I also saw my friend Emily Scott, who has founded a house church called St. Lydia's (http://www.stlydias.org/Welcome.html). Like Mindy, Emily is the epitome of hospitality in ministry and she has created a wacky, wonderful experiment in dinner-party-as-church. Emily writes an excellent blog (http://sitandeat.typepad.com/blog/) aimed at "those who think they might believe in God and aren't quite sure what to do about it." That pretty much sums up the audience for her church as well. This is a tough demographic to reach, and Emily is managing to do it without being overly pushy or proselytizing. Emily comes from a pretty artsy background, and she has taken an artist's leap of faith, quitting a really solid day job to devote more energy to this project. I really admire both her work and her nerve.

3) Running in new and exotic locales. I spent the first night of my trip in Irvington, a breathtakingly beautiful little town just outside NYC where my friend Nora is pastoring an equally beautiful Episcopal church.
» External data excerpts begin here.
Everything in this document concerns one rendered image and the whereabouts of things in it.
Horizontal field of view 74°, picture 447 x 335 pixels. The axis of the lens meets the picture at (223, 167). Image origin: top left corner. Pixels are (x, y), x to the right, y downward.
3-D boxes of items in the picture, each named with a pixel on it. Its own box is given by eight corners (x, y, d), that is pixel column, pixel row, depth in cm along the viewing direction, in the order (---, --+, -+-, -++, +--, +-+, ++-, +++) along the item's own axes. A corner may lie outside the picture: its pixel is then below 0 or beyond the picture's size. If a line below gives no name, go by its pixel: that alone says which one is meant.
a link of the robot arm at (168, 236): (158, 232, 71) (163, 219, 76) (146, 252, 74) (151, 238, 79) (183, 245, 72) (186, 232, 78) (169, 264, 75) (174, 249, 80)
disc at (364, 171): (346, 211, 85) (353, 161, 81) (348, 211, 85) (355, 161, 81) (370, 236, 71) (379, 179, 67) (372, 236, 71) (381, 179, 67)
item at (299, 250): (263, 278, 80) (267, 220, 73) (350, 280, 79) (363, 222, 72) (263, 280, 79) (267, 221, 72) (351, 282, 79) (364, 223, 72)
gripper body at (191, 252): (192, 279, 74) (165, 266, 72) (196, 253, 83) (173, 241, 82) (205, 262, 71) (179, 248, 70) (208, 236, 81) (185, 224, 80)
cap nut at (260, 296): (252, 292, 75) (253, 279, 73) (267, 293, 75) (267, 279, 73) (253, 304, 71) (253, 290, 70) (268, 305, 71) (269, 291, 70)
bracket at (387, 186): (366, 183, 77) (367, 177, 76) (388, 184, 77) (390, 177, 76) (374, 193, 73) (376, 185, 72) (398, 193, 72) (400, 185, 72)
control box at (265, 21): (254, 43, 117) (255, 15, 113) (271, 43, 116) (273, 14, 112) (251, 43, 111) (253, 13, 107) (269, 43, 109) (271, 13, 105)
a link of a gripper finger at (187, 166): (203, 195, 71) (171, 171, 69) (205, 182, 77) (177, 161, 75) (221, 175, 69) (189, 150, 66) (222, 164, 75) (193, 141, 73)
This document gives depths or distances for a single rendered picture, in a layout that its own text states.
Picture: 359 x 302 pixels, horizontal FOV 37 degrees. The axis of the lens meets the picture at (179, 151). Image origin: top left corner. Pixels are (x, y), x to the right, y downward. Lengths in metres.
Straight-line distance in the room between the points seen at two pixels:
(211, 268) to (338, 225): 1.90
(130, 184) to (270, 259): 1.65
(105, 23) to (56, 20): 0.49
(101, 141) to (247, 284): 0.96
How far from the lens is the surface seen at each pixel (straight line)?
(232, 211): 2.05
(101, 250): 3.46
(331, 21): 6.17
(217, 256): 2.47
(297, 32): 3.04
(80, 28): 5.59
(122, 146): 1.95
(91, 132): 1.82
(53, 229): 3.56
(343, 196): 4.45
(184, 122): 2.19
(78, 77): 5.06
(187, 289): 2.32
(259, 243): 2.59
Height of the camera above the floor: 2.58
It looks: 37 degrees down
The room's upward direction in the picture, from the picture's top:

On the first morning of my trip, Nora directed me to a resevoir, where I got to run through the scenery along with the local early risers and then cut into town to find fresh bagels to bring home for my friends. On the second morning of my trip, I ran from one end of Central Park to the other. This was the polar opposite of the Irvington run in that there were more runners in the park then I've seen in some medium-sized races. Still a great experience, though. The sheer number of runners lent some race-day adrenaline to an otherwise ordinary Saturday morning run. Also, the amazing thing about Central Park is that you can be running along the resevoir with 10,000 other people on minute, and then take a turn off the main road and be totally alone the next.

Besides the new and exciting scenery, the great thing about running on vacation was that it gave me a little alone-time, which is something I definitely need. In the past, I've always used vacations as an excuse to slack off from exercise and this trip showed me how misguided that was. Having even those few hours by myself made me much more able to enjoy everyone's company the rest of the trip.

All in all, a great vacation. I heart NY.